WHAT THIS TASK INVOLVES: Copy each line of the material beneath that holds the word "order".

SOURCE DATA:
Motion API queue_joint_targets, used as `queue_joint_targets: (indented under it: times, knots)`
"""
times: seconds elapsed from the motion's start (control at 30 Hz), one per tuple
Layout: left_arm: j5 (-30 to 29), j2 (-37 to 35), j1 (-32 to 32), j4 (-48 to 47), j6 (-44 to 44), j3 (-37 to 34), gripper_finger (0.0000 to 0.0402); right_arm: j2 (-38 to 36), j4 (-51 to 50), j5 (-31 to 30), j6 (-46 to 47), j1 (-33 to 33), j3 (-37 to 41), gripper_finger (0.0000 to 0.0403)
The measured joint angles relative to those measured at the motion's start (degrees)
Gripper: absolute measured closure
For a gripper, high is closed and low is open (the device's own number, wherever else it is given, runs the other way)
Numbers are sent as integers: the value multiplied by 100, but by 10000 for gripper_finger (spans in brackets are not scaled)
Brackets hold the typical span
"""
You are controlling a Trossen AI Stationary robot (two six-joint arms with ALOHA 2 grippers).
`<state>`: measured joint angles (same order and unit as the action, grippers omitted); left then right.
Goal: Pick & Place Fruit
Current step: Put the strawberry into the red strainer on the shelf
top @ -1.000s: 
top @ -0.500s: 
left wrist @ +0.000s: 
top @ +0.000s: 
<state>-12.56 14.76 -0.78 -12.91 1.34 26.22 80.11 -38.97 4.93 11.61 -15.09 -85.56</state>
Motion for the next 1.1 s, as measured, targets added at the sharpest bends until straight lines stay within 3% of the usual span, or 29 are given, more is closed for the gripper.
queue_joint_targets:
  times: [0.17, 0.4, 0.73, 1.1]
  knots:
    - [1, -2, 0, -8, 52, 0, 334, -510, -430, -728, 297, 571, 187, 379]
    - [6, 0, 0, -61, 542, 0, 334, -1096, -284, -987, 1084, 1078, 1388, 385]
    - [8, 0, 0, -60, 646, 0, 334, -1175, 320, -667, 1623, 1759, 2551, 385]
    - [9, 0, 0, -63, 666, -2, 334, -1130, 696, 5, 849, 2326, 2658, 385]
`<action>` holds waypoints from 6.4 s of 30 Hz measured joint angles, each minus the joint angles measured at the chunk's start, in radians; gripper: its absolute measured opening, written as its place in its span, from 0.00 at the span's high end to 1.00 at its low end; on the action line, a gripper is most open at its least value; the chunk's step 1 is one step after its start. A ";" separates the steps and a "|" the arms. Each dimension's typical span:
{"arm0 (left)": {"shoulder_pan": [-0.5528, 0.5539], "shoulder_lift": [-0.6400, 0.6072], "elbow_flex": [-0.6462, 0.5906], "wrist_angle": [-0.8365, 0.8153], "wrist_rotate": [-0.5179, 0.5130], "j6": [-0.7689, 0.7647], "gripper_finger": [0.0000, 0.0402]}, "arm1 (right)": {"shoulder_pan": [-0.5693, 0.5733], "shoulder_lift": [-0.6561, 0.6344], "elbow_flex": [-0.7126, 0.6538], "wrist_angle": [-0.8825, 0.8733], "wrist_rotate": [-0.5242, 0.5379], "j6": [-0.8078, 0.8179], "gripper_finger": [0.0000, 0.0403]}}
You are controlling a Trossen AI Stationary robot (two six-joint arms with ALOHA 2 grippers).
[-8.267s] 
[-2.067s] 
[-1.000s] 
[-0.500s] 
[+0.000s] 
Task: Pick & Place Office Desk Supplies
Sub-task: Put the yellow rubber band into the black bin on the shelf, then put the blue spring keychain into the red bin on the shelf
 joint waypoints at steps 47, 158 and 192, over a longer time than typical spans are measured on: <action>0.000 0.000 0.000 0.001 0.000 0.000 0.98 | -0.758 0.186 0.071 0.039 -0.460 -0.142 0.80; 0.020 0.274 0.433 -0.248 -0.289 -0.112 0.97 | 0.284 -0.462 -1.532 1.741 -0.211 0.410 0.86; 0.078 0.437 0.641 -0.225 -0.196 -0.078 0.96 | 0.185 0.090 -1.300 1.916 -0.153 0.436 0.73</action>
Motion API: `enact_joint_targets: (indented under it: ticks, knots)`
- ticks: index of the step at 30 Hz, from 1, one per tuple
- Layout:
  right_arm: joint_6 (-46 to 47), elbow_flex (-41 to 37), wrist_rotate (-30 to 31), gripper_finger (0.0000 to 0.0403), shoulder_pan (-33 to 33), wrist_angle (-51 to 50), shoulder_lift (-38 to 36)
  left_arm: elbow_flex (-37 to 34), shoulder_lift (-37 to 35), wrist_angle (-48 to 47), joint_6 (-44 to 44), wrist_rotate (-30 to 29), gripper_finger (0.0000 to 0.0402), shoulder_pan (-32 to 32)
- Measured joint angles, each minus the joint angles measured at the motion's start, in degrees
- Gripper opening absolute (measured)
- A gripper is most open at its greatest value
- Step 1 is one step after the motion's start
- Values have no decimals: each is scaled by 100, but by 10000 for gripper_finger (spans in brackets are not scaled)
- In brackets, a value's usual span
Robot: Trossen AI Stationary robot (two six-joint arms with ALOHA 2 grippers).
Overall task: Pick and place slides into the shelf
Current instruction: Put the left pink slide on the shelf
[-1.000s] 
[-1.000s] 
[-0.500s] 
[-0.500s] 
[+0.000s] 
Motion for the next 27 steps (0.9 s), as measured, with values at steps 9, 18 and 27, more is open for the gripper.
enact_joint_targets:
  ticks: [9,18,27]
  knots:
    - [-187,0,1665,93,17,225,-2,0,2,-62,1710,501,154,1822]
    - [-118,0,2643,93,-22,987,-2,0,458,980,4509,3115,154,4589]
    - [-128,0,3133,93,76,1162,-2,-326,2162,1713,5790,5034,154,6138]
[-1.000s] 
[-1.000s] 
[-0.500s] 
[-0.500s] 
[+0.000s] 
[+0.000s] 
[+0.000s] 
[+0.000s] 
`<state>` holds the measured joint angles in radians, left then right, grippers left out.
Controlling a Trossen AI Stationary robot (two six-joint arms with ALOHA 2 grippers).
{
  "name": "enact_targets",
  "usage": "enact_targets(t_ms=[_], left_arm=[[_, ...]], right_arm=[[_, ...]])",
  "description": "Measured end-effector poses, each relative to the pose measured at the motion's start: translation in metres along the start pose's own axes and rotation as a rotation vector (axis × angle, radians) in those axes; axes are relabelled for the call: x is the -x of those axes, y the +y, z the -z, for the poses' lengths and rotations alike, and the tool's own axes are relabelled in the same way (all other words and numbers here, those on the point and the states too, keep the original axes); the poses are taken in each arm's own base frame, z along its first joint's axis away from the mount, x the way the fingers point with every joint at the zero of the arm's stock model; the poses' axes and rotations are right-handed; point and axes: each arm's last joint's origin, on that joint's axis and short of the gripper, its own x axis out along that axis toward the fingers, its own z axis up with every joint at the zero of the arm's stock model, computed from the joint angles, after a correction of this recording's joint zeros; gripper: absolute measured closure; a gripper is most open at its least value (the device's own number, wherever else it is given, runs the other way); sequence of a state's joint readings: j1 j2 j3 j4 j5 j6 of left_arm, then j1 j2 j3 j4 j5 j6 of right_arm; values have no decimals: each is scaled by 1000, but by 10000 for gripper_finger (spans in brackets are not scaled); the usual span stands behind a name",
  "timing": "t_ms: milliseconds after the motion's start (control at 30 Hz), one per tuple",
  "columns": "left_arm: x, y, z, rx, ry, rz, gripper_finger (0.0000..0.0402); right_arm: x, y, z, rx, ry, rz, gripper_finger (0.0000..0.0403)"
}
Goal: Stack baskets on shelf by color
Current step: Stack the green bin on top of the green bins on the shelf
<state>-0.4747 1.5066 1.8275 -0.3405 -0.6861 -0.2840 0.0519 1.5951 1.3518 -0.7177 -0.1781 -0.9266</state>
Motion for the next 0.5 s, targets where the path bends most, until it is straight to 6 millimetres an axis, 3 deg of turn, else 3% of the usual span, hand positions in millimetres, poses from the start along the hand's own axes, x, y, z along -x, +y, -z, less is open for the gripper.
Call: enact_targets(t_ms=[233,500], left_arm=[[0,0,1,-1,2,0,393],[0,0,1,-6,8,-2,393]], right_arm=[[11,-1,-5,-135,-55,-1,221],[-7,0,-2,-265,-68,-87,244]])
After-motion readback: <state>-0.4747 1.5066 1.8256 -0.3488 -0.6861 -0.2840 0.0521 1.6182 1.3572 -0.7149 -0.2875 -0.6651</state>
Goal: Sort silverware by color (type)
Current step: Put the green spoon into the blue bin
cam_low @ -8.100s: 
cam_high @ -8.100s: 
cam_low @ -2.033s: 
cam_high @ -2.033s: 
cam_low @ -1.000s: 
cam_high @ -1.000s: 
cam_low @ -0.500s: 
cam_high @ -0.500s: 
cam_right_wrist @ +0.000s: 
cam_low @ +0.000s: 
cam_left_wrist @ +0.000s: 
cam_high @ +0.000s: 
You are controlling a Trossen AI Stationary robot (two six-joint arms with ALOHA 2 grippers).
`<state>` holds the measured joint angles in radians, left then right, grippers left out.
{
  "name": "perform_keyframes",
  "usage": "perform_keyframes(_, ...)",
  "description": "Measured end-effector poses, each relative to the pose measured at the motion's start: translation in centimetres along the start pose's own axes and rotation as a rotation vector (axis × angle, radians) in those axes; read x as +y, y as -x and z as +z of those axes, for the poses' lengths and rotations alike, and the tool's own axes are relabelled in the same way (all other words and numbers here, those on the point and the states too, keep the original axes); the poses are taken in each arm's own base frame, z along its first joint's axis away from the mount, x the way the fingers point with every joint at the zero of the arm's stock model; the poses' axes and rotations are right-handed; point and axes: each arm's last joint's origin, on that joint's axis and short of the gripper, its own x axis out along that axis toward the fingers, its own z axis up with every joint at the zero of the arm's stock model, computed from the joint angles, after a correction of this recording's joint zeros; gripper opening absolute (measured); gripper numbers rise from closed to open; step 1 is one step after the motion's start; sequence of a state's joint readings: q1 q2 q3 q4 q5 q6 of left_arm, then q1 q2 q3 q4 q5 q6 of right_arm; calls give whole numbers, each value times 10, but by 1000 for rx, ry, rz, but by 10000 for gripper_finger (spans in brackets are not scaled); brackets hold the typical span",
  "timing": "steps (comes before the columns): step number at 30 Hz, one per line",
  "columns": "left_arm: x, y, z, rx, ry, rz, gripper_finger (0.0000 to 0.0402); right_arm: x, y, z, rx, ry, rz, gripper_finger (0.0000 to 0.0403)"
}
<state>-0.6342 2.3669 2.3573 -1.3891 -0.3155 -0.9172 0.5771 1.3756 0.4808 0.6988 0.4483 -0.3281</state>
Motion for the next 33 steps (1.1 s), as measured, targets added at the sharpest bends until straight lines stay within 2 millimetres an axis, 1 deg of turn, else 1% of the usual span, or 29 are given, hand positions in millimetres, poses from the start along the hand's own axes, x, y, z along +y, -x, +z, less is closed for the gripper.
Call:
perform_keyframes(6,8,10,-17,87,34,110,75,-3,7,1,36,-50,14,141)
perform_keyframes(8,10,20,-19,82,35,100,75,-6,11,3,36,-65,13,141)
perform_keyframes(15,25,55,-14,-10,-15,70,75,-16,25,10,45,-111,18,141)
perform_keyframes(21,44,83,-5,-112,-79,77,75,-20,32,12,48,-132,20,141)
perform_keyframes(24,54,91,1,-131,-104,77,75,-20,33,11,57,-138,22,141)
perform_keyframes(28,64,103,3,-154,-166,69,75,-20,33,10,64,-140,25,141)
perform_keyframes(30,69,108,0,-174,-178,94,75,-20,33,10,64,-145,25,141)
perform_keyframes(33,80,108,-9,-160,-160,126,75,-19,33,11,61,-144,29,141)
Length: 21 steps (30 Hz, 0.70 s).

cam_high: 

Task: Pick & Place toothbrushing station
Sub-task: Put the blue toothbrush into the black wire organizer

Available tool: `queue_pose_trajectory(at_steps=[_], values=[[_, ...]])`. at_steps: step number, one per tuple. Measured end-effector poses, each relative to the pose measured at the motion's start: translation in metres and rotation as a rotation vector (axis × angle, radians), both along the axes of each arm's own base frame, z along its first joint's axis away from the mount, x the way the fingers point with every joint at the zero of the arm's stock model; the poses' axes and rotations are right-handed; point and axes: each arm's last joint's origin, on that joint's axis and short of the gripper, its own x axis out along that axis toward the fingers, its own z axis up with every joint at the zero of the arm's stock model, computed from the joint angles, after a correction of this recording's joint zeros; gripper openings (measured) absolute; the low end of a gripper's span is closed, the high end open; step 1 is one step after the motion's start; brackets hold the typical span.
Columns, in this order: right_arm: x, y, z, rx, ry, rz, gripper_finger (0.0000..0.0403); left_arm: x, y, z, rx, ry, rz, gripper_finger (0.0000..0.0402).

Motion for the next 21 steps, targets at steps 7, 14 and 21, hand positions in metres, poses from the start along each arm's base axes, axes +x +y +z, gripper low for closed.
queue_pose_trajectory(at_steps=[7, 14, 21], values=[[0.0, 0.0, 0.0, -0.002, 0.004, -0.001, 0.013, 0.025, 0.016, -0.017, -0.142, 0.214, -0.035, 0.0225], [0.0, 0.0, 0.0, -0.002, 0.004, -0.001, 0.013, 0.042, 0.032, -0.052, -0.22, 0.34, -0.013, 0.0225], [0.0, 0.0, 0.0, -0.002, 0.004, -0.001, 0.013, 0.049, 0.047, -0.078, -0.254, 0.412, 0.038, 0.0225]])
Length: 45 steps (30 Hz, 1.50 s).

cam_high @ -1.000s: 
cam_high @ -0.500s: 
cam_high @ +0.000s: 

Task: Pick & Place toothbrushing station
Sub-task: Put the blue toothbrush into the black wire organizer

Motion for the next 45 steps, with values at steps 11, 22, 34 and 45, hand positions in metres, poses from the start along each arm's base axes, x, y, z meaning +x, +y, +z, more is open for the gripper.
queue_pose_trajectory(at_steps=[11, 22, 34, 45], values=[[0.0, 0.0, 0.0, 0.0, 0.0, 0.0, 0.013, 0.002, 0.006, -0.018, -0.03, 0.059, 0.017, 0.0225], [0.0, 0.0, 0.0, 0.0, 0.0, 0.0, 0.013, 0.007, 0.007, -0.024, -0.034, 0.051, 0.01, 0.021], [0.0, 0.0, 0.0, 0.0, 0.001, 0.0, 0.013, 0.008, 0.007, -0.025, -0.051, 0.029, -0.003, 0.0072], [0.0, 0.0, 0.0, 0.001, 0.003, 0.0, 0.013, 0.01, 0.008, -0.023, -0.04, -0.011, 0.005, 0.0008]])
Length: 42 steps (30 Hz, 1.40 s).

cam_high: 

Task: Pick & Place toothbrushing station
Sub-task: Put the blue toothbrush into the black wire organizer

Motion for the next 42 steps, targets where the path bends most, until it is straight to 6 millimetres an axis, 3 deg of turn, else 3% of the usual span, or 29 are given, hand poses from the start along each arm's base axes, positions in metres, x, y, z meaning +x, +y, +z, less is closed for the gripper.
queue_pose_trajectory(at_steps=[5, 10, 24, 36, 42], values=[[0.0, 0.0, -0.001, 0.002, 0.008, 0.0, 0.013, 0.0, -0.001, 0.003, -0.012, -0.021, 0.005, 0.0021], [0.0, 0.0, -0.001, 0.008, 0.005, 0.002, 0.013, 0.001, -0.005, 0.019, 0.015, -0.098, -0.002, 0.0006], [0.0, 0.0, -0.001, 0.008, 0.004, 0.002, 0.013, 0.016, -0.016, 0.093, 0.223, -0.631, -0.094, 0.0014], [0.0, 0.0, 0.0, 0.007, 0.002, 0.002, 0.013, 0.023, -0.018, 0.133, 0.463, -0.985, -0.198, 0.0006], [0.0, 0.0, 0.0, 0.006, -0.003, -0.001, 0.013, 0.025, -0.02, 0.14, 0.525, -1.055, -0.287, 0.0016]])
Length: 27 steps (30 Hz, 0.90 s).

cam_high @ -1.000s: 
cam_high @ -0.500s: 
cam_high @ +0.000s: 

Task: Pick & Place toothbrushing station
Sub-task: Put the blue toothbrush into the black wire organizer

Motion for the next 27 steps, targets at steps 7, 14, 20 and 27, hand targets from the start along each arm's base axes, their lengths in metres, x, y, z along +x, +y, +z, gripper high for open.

ANSWER TO THIS EXERCISE:
`<state>`: measured joint angles (same order and unit as the action, grippers omitted); left then right.
Columns, in this order: right_arm: x, y, z, rx, ry, rz, gripper_finger (0.0000..0.0403); left_arm: x, y, z, rx, ry, rz, gripper_finger (0.0000..0.0402).

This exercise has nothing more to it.